Nothing
#' @title Split a prediction dataset in an \code{SSN} object
#'
#' @description The \command{splitPrediction} function is used to
#' split prediction sets in an \code{SSN} object into smaller
#' prediction sets. It returns a \code{SSN} object with additional
#' prediction sets based on equal interval splits, a factor,
#' integer, character or logical column stored within the prediction
#' set, or a logical expression.
#'
#' @param ssn An \code{SSN} object.
#' @param predpts A character string representing the name of the
#' prediction dataset
#' @param size_predpts numeric value representing the size of the new
#' prediction sets. The existing prediction set is split equally to
#' produce multiple prediction sets of this size
#' @param by character string representing the column name of type
#' factor, integer, character or logical that the split will be
#' based on
#' @param subset logical expression indicating which elements or rows
#' to keep; missing values are taken as \code{FALSE}
#' @param id_predpts character string representing the new prediction
#' dataset name. This value is only specified when the subset method is
#' used
#' @param keep logical value indicating whether the original
#' prediction dataset should be retained in the \code{SSN}
#' object.

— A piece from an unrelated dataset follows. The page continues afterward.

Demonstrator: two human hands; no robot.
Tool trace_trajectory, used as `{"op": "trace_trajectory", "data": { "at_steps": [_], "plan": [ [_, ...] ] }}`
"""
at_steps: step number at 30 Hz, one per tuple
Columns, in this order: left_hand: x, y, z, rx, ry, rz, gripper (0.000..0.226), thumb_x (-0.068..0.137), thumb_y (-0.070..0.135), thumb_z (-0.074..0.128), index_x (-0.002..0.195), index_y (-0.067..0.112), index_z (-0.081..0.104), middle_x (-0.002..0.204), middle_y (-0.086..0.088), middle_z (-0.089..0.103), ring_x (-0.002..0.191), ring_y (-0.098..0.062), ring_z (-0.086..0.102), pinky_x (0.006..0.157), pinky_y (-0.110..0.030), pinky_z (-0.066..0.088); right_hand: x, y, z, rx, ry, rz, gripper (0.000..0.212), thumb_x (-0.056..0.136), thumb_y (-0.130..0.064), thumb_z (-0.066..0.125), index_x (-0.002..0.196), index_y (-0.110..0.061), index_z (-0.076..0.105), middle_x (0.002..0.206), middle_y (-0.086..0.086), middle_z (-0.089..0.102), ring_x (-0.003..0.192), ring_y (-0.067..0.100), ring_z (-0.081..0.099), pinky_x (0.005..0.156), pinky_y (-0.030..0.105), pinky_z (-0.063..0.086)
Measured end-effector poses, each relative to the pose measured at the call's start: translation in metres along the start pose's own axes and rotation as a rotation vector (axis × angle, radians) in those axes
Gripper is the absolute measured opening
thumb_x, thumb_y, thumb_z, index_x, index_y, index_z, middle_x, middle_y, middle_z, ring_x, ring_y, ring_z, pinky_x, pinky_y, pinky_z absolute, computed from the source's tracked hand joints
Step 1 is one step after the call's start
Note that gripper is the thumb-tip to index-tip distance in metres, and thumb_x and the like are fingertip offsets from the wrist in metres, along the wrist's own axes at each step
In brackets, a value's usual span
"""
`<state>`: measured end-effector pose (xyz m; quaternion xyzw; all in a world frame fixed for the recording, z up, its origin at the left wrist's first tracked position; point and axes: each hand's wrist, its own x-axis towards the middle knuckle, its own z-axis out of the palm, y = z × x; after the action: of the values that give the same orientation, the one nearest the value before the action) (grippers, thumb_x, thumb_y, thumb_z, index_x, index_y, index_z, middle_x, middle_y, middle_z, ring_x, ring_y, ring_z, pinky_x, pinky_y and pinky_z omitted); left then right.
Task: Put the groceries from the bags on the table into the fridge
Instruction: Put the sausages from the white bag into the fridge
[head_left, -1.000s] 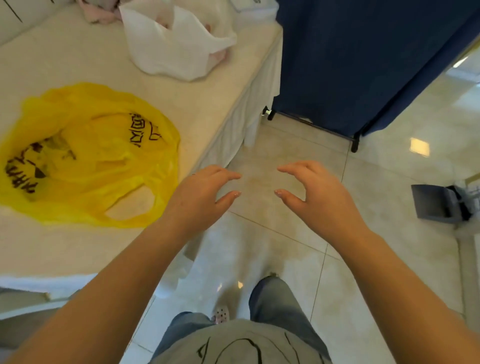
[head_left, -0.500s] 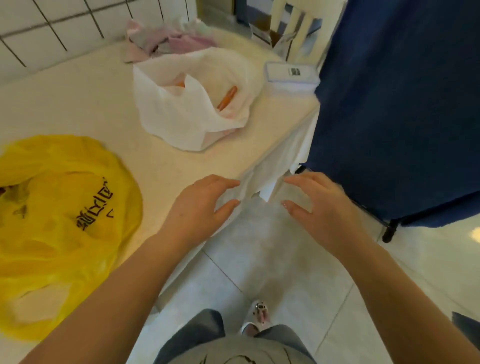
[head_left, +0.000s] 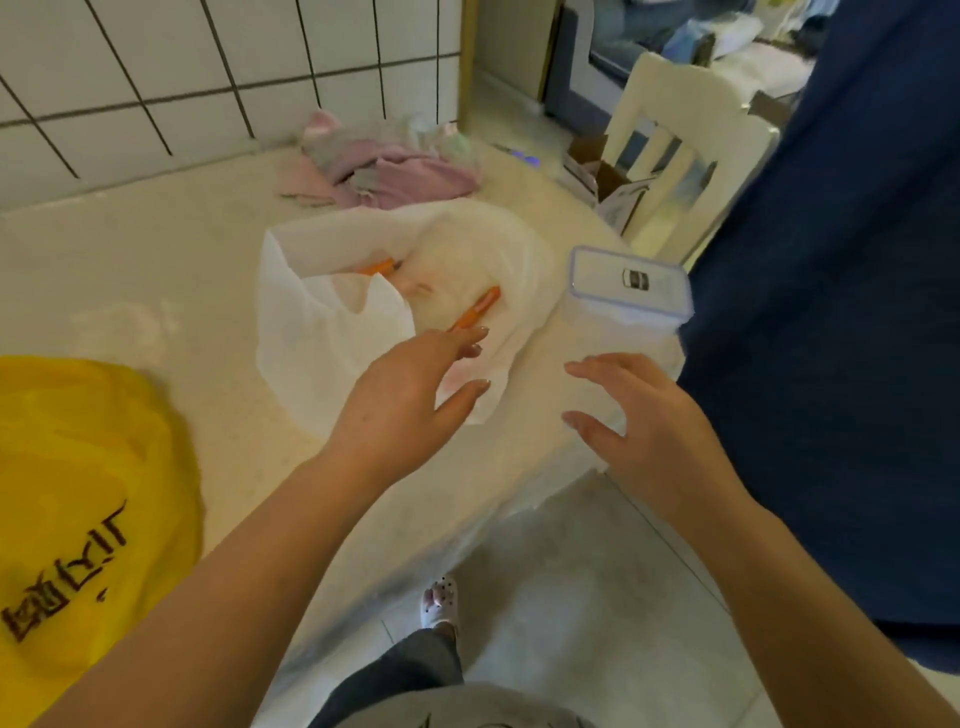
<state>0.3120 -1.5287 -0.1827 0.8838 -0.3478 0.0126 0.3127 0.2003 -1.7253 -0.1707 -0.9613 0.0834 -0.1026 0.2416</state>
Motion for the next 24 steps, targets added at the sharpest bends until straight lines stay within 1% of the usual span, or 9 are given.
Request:
{"op": "trace_trajectory", "data": {
  "at_steps": [3,5,7,9,12,16,19,22,24],
  "plan": [
    [0.047,-0.011,0.003,-0.024,0.005,-0.009,0.048,0.089,0.035,0.059,0.135,0.029,0.046,0.119,0.011,0.060,0.107,-0.003,0.052,0.085,-0.015,0.033,0.048,0.016,-0.007,-0.038,-0.011,0.003,0.042,0.084,-0.030,0.066,0.125,-0.026,0.056,0.124,-0.006,0.052,0.105,0.004,0.048,0.081,0.018,0.038],
    [0.075,-0.022,0.005,-0.047,0.003,-0.011,0.047,0.089,0.033,0.060,0.134,0.028,0.047,0.120,0.009,0.061,0.109,-0.007,0.054,0.084,-0.017,0.036,0.078,0.023,-0.010,-0.044,0.008,0.002,0.041,0.084,-0.029,0.067,0.124,-0.026,0.057,0.123,-0.007,0.053,0.104,0.002,0.046,0.081,0.019,0.038],
    [0.097,-0.034,0.009,-0.052,0.016,-0.031,0.048,0.089,0.031,0.060,0.134,0.024,0.047,0.119,0.008,0.061,0.111,-0.010,0.053,0.085,-0.020,0.038,0.105,0.031,-0.008,-0.024,0.004,-0.016,0.041,0.083,-0.027,0.068,0.123,-0.025,0.057,0.124,-0.004,0.054,0.110,0.008,0.050,0.085,0.022,0.041],
    [0.110,-0.041,0.013,-0.061,0.017,-0.083,0.049,0.089,0.030,0.061,0.135,0.023,0.046,0.119,0.010,0.060,0.112,-0.008,0.051,0.087,-0.020,0.037,0.129,0.038,-0.004,-0.010,-0.032,-0.041,0.041,0.083,-0.026,0.068,0.123,-0.025,0.057,0.124,-0.003,0.054,0.111,0.011,0.051,0.087,0.022,0.041],
    [0.121,-0.048,0.024,-0.060,-0.012,-0.151,0.050,0.089,0.034,0.059,0.136,0.026,0.043,0.121,0.013,0.058,0.112,-0.005,0.050,0.087,-0.021,0.039,0.162,0.049,0.006,0.007,-0.106,-0.088,0.041,0.084,-0.027,0.067,0.124,-0.026,0.057,0.124,-0.006,0.052,0.111,0.008,0.049,0.088,0.024,0.042],
    [0.134,-0.051,0.037,-0.016,0.025,-0.244,0.047,0.089,0.045,0.050,0.132,0.026,0.050,0.124,0.009,0.059,0.113,-0.012,0.054,0.089,-0.025,0.040,0.217,0.066,0.029,0.008,-0.196,-0.207,0.038,0.085,-0.027,0.066,0.122,-0.028,0.058,0.125,-0.008,0.053,0.110,0.010,0.053,0.083,0.030,0.048],
    [0.135,-0.045,0.051,0.023,0.078,-0.335,0.053,0.087,0.053,0.035,0.127,0.025,0.055,0.121,0.006,0.062,0.109,-0.014,0.056,0.085,-0.024,0.041,0.252,0.077,0.049,0.024,-0.341,-0.303,0.034,0.087,-0.024,0.063,0.120,-0.026,0.060,0.124,-0.007,0.054,0.109,0.013,0.055,0.083,0.024,0.043],
    [0.135,-0.038,0.079,0.073,0.052,-0.397,0.046,0.088,0.048,0.035,0.125,0.029,0.055,0.117,0.007,0.063,0.102,-0.014,0.058,0.078,-0.025,0.047,0.276,0.088,0.066,0.044,-0.453,-0.425,0.030,0.088,-0.021,0.060,0.118,-0.023,0.062,0.120,-0.004,0.056,0.107,0.016,0.057,0.085,0.026,0.044],
    [0.133,-0.036,0.102,0.159,0.061,-0.420,0.044,0.086,0.042,0.039,0.120,0.025,0.061,0.116,0.006,0.064,0.098,-0.016,0.062,0.074,-0.026,0.052,0.285,0.096,0.076,0.019,-0.518,-0.522,0.030,0.088,-0.020,0.060,0.118,-0.023,0.062,0.120,-0.003,0.057,0.105,0.018,0.058,0.083,0.028,0.046]
  ]
}}
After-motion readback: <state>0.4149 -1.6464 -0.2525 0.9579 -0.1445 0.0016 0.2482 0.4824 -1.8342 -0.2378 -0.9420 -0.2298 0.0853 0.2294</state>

Default is \code{TRUE}
#' @param drop_levels logical value indicating whether empty factor
#' levels should be dropped in the \code{by} column when the new
#' prediction dataset(s) are created. Default is \code{FALSE}
#' @param overwrite logical indicating whether the new prediction
#' dataset shapefile should be deleted in the .ssn directory if it
#' already exists. Default = \code{FALSE}
#'
#' @details Three methods have been provided to split prediction sets:
#' \code{size_predpts}, \code{by}, and \code{subset}. The
#' \code{size_predpts} method is used to split the existing prediction
#' set into multiple equally-sized prediction sets. Note that the
#' final prediction set may be smaller in size than the others if
#' the total number of predictions is not evenly divisible by
#' \code{size_predpts}. The \code{by} method is used if the prediction
#' set is to be split into multiple new prediction sets based on an
#' existing column of type factor, integer, character, or
#' logical. The \code{subset} method is used to create one new
#' prediction set based on a logical expression.
#'
#' When more than one prediction dataset is created the prediction
#' dataset names will be appended with a hyphen and prediction
#' dataset number if more than one prediction dataset is
#' created. For example, when "preds" is split using
#' \code{size_predpts}, the new names will be "preds-1", "preds-2", and
#' so forth.
#'
#' When \code{keep=FALSE}, the prediction dataset is removed from
#' the \code{SSN} object stored in memory, but is not deleted from
#' the .ssn directory specified in \code{ssn$path}.
#'
#' Note that, only one
#' method may be specified when the \command{ssn_split_predpts}
#' function is called. The distance matrices for the new prediction
#' datasets must be created using the \code{ssn_create_distmat} before
#' predictions can be made.
#'
#' @return returns the \code{SSN} specified in \code{ssn}, with one or more new prediction
#' sets. Shapefiles of the new prediction sets are written to the
#' .ssn directory designated in ssn$path.
#'
#' @name ssn_split_predpts
#' @export
#' @examples
#' ## Import SSN object
#' copy_lsn_to_temp() ## Only needed for this example
#' ssn <- ssn_import(paste0(tempdir(), "/MiddleFork04.ssn"),
#' predpts = c("pred1km.shp", "Knapp", "CapeHorn"),
#' overwrite = TRUE
#' )
#'
#' ## Split predictions into size_predpts 200
#' ssn1 <- ssn_split_predpts(ssn, "CapeHorn",
#' size_predpts = 200,
#' keep = FALSE, overwrite = TRUE
#' )
#' names(ssn1$preds)
#' nrow(ssn1$preds[["CapeHorn-1"]])
#'
#' ## Split predictions using by method
#' ssn$preds$pred1km$net.fac <- as.factor(ssn$preds$pred1km$netID)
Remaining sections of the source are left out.